Ким подался телом вперед, ему хотелось сбросить руку начальника, но он не решался это сделать.
– Испуг,- говорил начальник,- испуг... Помню после войны случай... Шурф разведочный
Начальник говорил, приблизив голову вплотную, и Ким задирал подбородок, чтобы дыханье начальника приходилось пониже рта, хотя б на шею. Это ему удавалось, но не всегда, они шли теперь через прорубленные в кварците выработки без крепления, скорее похожие на лаз, узкие и низкие, лишь кое-где освещенные лампами в забрызганных грязью стеклянных колпаках. Ветер дул в спину с такой силой, что приходилось напрягать мышцы ног, придерживать руками каски. Время от времени их притискивало, кидало друг на друга, и тогда начальник, словно наверстывая упущенное, торопливо посылал Киму в лицо порцию за порцией утробного воздуха, несколько раз попав прямо в открытый рот, потому что, забывшись, Ким пытался глотнуть свежего ветра. Ким ушел вперед, однако, ударившись каской и коленями о кварцит, вернулся. Он был без лампы, а начальник освещал темные промежутки своей электронадзоркой. Под напором ветра теперь приходилось бежать согнувшись, красноватые лужи пенились и бурлили.

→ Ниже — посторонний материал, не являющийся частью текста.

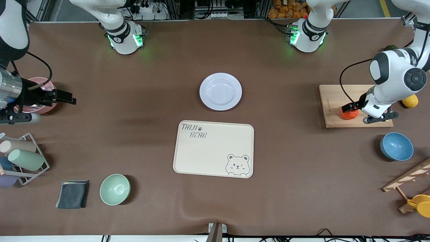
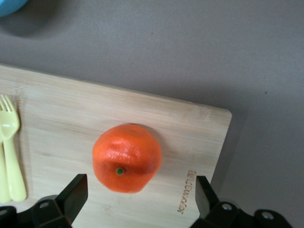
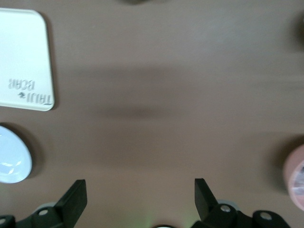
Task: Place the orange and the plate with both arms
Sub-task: 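Lower the left gripper onto the orange on the cutting board, then grasp the orange with the left gripper while the right gripper reaches forward, then carry the orange with the left gripper over the white plate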
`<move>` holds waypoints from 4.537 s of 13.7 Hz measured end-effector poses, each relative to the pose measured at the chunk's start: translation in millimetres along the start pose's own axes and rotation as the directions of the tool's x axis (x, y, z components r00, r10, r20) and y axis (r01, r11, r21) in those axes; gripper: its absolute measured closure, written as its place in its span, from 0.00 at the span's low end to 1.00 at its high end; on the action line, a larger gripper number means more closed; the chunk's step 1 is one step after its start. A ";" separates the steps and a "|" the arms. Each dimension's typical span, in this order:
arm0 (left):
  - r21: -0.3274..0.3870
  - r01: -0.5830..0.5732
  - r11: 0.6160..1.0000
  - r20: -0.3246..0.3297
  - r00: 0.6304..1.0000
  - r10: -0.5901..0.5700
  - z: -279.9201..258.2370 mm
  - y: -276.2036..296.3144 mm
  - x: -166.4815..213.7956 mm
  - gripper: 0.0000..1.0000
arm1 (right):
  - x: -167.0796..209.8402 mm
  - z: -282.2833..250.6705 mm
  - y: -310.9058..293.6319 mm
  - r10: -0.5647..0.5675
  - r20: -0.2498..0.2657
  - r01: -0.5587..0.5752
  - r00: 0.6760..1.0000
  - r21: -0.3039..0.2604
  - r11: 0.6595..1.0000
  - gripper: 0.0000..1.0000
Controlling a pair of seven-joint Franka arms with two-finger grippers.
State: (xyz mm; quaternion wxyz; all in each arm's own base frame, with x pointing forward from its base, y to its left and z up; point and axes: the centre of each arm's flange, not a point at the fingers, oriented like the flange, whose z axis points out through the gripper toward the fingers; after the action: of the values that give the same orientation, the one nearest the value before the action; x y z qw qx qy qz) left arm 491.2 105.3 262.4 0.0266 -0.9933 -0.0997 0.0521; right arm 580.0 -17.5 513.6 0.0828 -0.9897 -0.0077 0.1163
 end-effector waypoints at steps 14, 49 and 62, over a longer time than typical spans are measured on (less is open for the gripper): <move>0.040 -0.038 0.998 0.027 0.999 0.037 43.1 -17.8 5.7 0.00 | 27.3 70.2 -7.5 0.011 0.144 -0.044 0.989 0.227 0.973 0.00; -0.024 0.142 0.990 0.090 0.986 -0.139 -69.3 542.3 -160.5 0.27 | 8.2 333.4 -106.8 -0.160 0.147 -0.010 0.976 0.767 0.642 0.07; 0.077 0.206 0.975 0.154 0.964 -0.216 46.5 586.4 -230.5 0.28 | -5.1 363.0 -139.8 -0.166 0.055 0.065 0.985 0.763 0.643 0.08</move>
State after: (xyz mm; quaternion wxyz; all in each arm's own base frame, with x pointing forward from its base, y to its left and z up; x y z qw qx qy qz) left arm 376.0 -512.9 201.8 0.0538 -0.9683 -0.2051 0.1321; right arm 491.6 179.1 189.8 0.4955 -0.8529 -0.0265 0.1624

– Ничего,- крикнул начальник,- со мной не пропадешь... Мы этой сменой, может, три дня план держать будем... Качественная, что ты... Семьдесят процентов железа... А краснухи, дерьма разного, под руками сколько угодно. Вот и будем давать партию краснухи, к ней пару вагонеток синей... Вместе смешается в опрокиде, имеешь норму, предусмотренную разнарядкой... Что ты... Это ж дело государственное... Перед Новым годом план потухнет... Ты ж учился, понимаешь... А какое ж настроение у людей будет? Опять же Иваныч первого числа по московскому радио выступает...
Ким вращал шеей, прикрывался ладонью. К счастью, порывы ветра, все усиливающиеся по мере сужения выработки, срывали дыханье начальника прямо с его губ и уносили, часть же, достигшая лица, была сильно разжижена, почти утратив утробный запах.
– Держись,- неожиданно крикнул начальник.- Сейчас понесет.
Впереди выработка переходила в узкий лаз высотой не более метра. Ким нырнул туда, и его поволокло, казалось, он тонет, подбородком касаясь колен, с болью в позвоночнике, с открытым ртом, с вытянутыми книзу руками, царапавшими пальцами щебенку. Наконец его выбросило, и он полежал некоторое время забывшись, пока рядом не выбросило начальника, сразу начавшего отплевываться и ругать почему-то торговых работников. Ким встал, огляделся. Они находились в околоствольном дворе вентиляционной шахты. Перед клетьевой частью ствола стояли на ржавых рельсах три оставленные здесь с незапамятных времен вагонетки, маленькие, ржавые, старого образца, наполненные превратившейся в жидкую грязь низкосортной рудой. Слева виднелись остатки диспетчерской, торчали доски и куски жести. Посреди двора валялась погнутая буровая штанга, оторванная штанина проходческого резинового комбинезона, а на сыром бетоне сохранилось накопченное карбидной лампой ругательство.